Comparative metabolism of xenobiotic chemicals by cytochrome P450s in the nematode Caenorhabditis elegans

Abstract

We investigated the metabolic capabilities of C. elegans using compounds whose metabolism has been well characterised in mammalian systems. We find that similar metabolites are produced in C. elegans as in mammals but that C. elegans is deficient in CYP1-like metabolism, as has been seen in other studies. We show that CYP-34A9, CYP-34A10 and CYP-36A1 are the principal enzymes responsible for the metabolism of tolbutamide in C. elegans. These are related to the mammalian enzymes that metabolise this compound but are not the closest homologs suggesting that sequence comparison alone will not predict functional conservation among cytochrome P450s. In mammals, metabolite production from amytryptiline and dextromethorphan is dependent on specific cytochrome P450s. However, in C. elegans we did not find evidence of similar specificity: the same metabolites were produced but in small amounts by numerous cytochrome P450s. We conclude that, while some aspects of cytochrome P450 mediated metabolism in C. elegans are similar to mammals, there are differences in the production of some metabolites and in the underlying genetics of metabolism.

Figure 1

RNAi knockdown of specific cytochrome P450 genes affects the hydroxylation of tolbutamide. Hydroxytolbutamide produced (ng/ml) in the supernatant in response to certain treatment conditions. Error bars show standard error. (n = 3). (A) Data in red show N2 (wild type control) compared to emb-8 (hc69), a temperature sensitive strain which was exposed to emb-8 RNAi and shifted to the restrictive temperature four days before testing. emb-8 encodes the C. elegans cytochrome P450 reductase; under these conditions the mutant strain does not have any detectable NADPH-cytochrome c reductase activity. The emb-8 animals showed reduced hydroxytolbutamide production (t-test: p = 0.02).

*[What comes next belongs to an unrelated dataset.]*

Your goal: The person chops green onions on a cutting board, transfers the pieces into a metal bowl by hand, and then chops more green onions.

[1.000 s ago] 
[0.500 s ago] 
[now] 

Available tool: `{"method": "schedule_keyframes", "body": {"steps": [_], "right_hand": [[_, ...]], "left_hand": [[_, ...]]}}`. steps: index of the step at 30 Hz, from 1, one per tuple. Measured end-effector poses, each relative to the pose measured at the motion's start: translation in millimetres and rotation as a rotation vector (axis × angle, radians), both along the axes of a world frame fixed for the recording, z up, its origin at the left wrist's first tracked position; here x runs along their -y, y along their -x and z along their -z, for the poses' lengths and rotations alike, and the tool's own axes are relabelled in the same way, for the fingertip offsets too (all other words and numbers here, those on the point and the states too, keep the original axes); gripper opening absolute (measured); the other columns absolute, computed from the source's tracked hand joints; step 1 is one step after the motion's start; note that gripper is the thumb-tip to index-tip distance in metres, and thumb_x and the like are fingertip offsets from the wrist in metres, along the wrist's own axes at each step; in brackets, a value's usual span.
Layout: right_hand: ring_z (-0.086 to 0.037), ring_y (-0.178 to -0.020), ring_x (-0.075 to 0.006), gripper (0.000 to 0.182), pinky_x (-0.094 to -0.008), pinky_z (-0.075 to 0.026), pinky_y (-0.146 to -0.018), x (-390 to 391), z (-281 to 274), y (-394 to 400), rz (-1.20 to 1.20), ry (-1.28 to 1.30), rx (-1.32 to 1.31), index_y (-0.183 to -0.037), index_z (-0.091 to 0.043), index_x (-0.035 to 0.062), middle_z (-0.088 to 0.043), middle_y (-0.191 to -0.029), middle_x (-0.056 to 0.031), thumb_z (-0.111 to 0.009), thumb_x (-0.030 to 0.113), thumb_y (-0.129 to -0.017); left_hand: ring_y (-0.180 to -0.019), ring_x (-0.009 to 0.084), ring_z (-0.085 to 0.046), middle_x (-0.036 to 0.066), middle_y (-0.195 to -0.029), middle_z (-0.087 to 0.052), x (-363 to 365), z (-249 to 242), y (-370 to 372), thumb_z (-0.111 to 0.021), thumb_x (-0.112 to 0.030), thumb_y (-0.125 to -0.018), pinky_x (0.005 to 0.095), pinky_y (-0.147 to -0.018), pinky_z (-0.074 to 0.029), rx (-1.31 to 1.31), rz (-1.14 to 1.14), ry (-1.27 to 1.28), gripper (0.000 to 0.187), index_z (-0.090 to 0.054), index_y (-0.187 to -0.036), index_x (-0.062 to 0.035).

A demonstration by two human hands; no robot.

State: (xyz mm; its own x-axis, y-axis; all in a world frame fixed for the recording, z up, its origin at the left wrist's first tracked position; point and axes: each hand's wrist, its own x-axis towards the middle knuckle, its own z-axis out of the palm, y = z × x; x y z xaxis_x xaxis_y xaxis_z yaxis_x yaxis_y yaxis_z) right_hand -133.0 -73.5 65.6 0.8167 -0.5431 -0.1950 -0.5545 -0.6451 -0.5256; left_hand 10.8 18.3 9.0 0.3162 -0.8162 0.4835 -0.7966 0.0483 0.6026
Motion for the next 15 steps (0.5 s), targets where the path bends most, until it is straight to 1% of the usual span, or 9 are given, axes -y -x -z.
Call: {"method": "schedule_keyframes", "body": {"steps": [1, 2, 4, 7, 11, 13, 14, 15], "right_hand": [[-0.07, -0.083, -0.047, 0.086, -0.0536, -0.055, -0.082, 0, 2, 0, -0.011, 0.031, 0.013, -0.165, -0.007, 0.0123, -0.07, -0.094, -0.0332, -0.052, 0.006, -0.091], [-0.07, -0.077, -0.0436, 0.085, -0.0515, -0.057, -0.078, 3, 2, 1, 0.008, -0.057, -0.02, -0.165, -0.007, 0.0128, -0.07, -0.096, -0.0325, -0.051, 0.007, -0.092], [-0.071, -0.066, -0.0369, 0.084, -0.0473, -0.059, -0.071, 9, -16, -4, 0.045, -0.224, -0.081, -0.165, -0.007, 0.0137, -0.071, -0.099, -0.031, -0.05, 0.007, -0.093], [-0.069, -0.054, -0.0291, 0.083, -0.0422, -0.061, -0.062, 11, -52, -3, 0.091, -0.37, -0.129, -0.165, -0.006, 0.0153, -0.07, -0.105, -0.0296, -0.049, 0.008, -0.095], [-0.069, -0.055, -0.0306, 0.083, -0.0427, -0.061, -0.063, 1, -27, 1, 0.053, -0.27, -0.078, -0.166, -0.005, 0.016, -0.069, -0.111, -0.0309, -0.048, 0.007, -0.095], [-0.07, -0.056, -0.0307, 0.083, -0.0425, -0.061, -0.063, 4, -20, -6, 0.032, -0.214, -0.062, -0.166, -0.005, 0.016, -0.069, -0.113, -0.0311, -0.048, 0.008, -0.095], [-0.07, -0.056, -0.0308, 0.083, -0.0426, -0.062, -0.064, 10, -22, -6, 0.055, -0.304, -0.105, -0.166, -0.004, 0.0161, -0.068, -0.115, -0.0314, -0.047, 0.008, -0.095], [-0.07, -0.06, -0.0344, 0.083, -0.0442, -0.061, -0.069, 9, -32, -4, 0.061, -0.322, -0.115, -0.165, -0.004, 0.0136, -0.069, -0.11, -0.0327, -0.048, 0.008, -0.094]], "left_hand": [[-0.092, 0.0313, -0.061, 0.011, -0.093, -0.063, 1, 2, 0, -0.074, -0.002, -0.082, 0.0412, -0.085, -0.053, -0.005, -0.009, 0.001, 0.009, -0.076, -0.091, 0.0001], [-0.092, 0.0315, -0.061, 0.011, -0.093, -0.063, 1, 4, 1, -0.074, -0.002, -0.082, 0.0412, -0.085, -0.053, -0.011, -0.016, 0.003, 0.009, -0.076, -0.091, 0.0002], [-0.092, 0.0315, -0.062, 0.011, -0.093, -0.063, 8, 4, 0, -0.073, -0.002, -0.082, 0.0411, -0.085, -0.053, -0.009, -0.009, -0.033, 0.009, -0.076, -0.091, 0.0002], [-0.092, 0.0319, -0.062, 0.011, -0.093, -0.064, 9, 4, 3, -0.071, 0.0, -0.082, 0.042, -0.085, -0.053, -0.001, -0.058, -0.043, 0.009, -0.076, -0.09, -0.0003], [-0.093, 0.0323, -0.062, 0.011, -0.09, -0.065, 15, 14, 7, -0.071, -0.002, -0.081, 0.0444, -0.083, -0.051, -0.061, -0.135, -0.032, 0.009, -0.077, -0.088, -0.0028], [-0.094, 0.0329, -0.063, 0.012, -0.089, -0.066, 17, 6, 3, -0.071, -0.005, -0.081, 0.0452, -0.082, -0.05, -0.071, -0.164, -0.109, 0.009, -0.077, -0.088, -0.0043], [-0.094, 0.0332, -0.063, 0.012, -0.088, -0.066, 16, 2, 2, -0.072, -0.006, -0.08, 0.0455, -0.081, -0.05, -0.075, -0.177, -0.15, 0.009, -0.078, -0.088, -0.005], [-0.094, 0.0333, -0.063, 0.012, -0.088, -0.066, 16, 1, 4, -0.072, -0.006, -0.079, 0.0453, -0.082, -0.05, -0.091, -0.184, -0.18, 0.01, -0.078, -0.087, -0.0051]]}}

Data in blue are a separate experiment showing RNAi knockdown of groups of P450 genes. In this experiment N2 grew faster than anticipated and starved before measurement so metabolism is likely underestimated, indeed N2 versus the cyp-34A9, cyp-34A10 and cyp-36A1 group shows no significant difference (Tukey’s multiple comparisons test: p = 0.9998). However, the reduction of metabolism in this RNAi group is substantial compared to other RNAi treatments (e.g. versus the cyp-25A1-2 group (Tukey’s multiple comparisons test: p = 0.0474) and so, given the starved N2 control, we chose to study this group in a further experiment – see panel B, this figure. (B) Simultaneous RNAi knockdown of cyp-34A9, cyp-34A10 and cyp-36A1as a group, RNAi of the same genes individually and N2. In this experiment the assay was modified to ensure no animals starved – see Methods. Compared to N2, all treatments showed significantly reduced metabolite production (Tukey’s multiple comparisons test: p < 0.0001 for all treatments compared to N2). The effects of RNAi of cyp-34A10 alone was also significantly different to cyp-34A9 or cyp-36A1 alone. (Tukey’s multiple comparisons test: cyp-34A9 vs cyp-34A10 p = 0.0008, cyp-34A10 vs cyp-36A1 p = 0.0095).

Figure 2

RNAi knockdown of cytochrome P450 genes affects the metabolism of dextromethorphan. Dextrorphan recovered (ng/ml) in the supernatant. Error bars show standard error (n = 3). (A) P450s knocked down in small groups. (B) P450s knocked down individually.

Figure 3

RNAi knockdown of cytochrome P450 genes affects the metabolism of amitriptyline. Nortriptyline produced (ng/ml) in the supernatant. Error bars show standard error (n = 3). (A) P450s knocked down in small groups. (B) P450s knocked down individually.